■ **Action item**
Show all lines of the listing that contain the word "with".

■ **Provided data**
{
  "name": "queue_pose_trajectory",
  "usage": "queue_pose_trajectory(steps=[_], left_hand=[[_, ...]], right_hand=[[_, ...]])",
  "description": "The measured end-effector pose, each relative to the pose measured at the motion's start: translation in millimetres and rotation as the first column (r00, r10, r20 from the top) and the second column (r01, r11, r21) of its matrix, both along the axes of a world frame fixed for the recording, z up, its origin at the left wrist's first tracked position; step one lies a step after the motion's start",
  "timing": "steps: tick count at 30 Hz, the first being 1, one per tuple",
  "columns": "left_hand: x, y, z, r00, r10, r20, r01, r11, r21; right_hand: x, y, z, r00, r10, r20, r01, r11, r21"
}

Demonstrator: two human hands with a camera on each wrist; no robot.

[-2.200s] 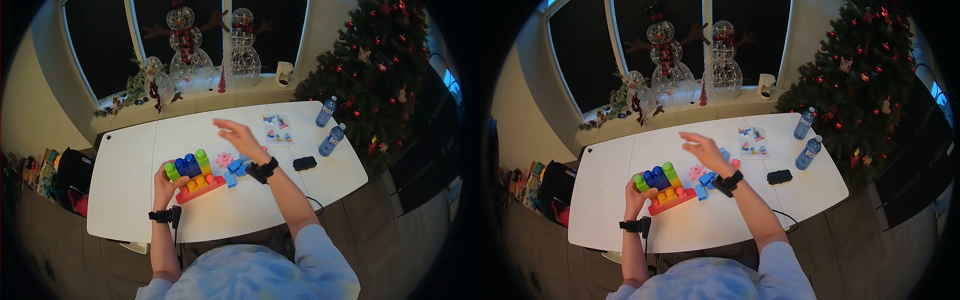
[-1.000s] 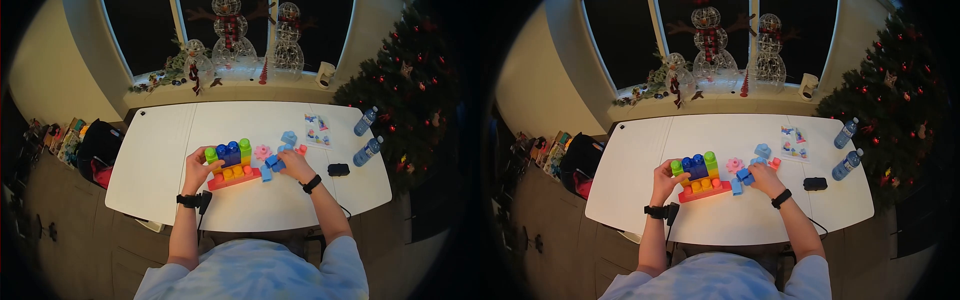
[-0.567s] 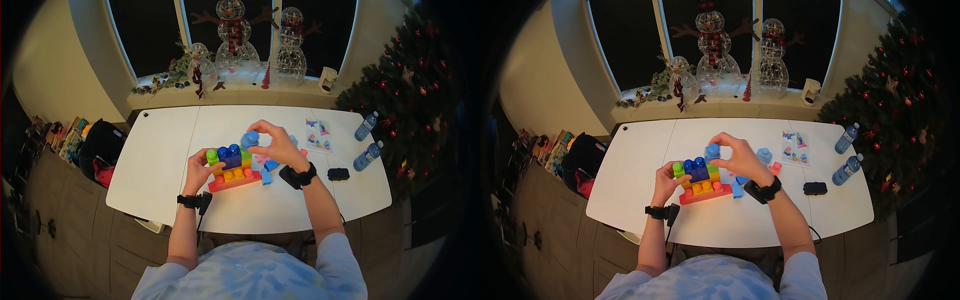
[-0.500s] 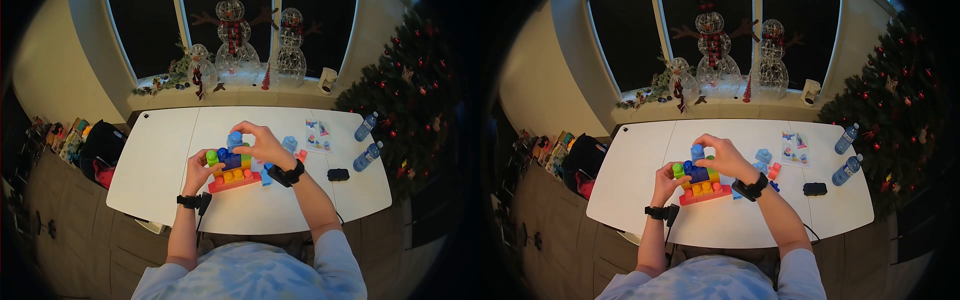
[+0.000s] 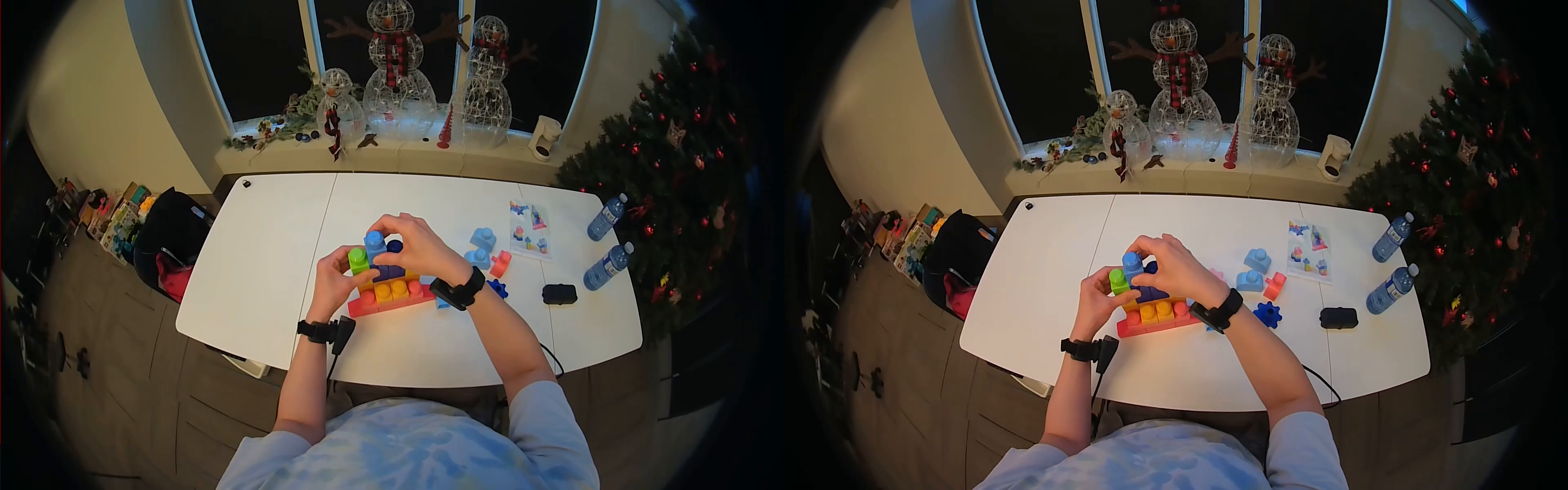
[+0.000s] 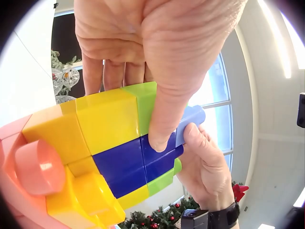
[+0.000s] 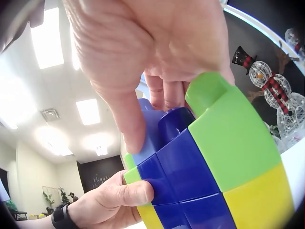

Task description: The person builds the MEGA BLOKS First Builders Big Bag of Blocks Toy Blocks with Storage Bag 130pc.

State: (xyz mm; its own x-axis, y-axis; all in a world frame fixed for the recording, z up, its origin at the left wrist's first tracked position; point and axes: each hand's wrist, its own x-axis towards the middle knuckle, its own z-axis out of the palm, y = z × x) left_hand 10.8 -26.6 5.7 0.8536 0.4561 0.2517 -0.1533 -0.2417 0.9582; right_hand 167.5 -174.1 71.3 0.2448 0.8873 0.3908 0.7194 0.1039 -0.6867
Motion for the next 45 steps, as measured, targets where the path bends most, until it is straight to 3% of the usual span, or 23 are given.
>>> queue_pose_trajectory(steps=[9, 11, 13, 15, 16, 18, 19, 21, 24, 27, 28, 30, 31, 33, 36, 37, 39, 41, 43, 45], left_hand=[[0.7, 1.8, -2.4, 1.0, 0.0, 0.004, 0.0, 1.0, 0.031], [1.2, -0.1, -0.3, 1.0, -0.008, 0.015, 0.007, 1.0, 0.022], [1.6, -0.3, 1.4, 1.0, 0.001, 0.021, -0.003, 0.998, 0.061], [1.7, -2.2, 6.6, 1.0, 0.011, 0.026, -0.014, 0.995, 0.104], [1.6, -3.2, 10.7, 0.999, 0.023, 0.031, -0.026, 0.997, 0.077], [4.1, -2.4, 13.2, 0.998, 0.045, 0.034, -0.047, 0.997, 0.061], [5.0, -2.3, 13.8, 0.998, 0.043, 0.037, -0.045, 0.997, 0.058], [5.2, -2.3, 15.5, 0.999, 0.046, 0.012, -0.047, 0.996, 0.08], [4.7, -2.6, 15.5, 0.998, 0.055, 0.043, -0.06, 0.991, 0.123], [4.8, -2.0, 15.2, 0.999, 0.047, 0.026, -0.05, 0.995, 0.092], [4.7, -2.1, 14.6, 0.998, 0.052, 0.027, -0.054, 0.994, 0.093], [5.2, -2.3, 13.0, 0.998, 0.055, 0.04, -0.059, 0.993, 0.104], [6.0, -1.9, 12.1, 0.998, 0.057, 0.039, -0.061, 0.993, 0.104], [6.2, -1.5, 9.2, 0.998, 0.053, 0.045, -0.057, 0.994, 0.095], [5.0, -2.9, 11.9, 0.998, 0.052, 0.026, -0.054, 0.995, 0.085], [5.0, -3.3, 13.0, 0.999, 0.048, 0.024, -0.05, 0.995, 0.088], [4.5, -3.7, 14.9, 0.998, 0.057, 0.008, -0.057, 0.995, 0.085], [4.7, -3.2, 12.9, 0.999, 0.048, 0.018, -0.049, 0.996, 0.074], [5.4, -1.9, 11.3, 0.999, 0.043, 0.032, -0.045, 0.997, 0.063], [6.1, -1.5, 10.1, 0.998, 0.043, 0.048, -0.047, 0.995, 0.088]], right_hand=[[-2.3, -8.3, 7.1, 0.996, -0.048, 0.079, 0.05, 0.998, -0.024], [0.7, -23.2, 20.0, 0.988, -0.064, -0.138, 0.089, 0.979, 0.186], [22.4, -42.8, 19.6, 0.985, -0.105, -0.139, 0.136, 0.961, 0.241], [44.7, -64.1, 11.2, 0.93, -0.36, -0.078, 0.364, 0.93, 0.051], [51.7, -72.2, 0.0, 0.927, -0.367, -0.075, 0.371, 0.927, 0.05], [59.1, -87.3, -35.4, 0.931, -0.335, 0.149, 0.365, 0.884, -0.294], [61.0, -95.0, -58.2, 0.929, -0.336, 0.153, 0.368, 0.882, -0.295], [58.3, -109.8, -98.7, 0.862, -0.289, 0.416, 0.423, 0.862, -0.279], [51.3, -118.2, -110.0, 0.88, -0.343, 0.329, 0.445, 0.836, -0.321], [49.7, -121.8, -120.4, 0.869, -0.345, 0.354, 0.449, 0.85, -0.275], [50.5, -119.9, -113.5, 0.871, -0.341, 0.354, 0.445, 0.852, -0.274], [58.8, -116.6, -96.0, 0.912, -0.383, 0.144, 0.409, 0.835, -0.368], [59.7, -112.3, -82.3, 0.913, -0.382, 0.143, 0.407, 0.836, -0.368], [53.2, -99.0, -45.6, 0.912, -0.411, 0.019, 0.411, 0.91, -0.047], [23.1, -79.4, 31.1, 0.921, -0.388, 0.029, 0.389, 0.921, -0.016], [17.8, -71.1, 44.1, 0.952, -0.304, 0.037, 0.303, 0.953, 0.019], [12.3, -52.9, 51.5, 0.975, -0.218, 0.048, 0.215, 0.975, 0.055], [10.5, -34.7, 47.6, 0.98, -0.103, 0.172, 0.098, 0.994, 0.041], [6.7, -25.2, 39.8, 0.966, -0.12, 0.23, 0.111, 0.992, 0.051], [2.7, -22.0, 40.9, 0.951, -0.129, 0.281, 0.147, 0.988, -0.044]])
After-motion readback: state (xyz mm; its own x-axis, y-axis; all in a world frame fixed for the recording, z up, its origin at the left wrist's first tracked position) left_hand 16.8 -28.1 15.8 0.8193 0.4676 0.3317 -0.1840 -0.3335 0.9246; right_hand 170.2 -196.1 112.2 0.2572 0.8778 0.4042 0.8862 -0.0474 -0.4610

■ **Response to the task**
Demonstrator: two human hands with a camera on each wrist; no robot.
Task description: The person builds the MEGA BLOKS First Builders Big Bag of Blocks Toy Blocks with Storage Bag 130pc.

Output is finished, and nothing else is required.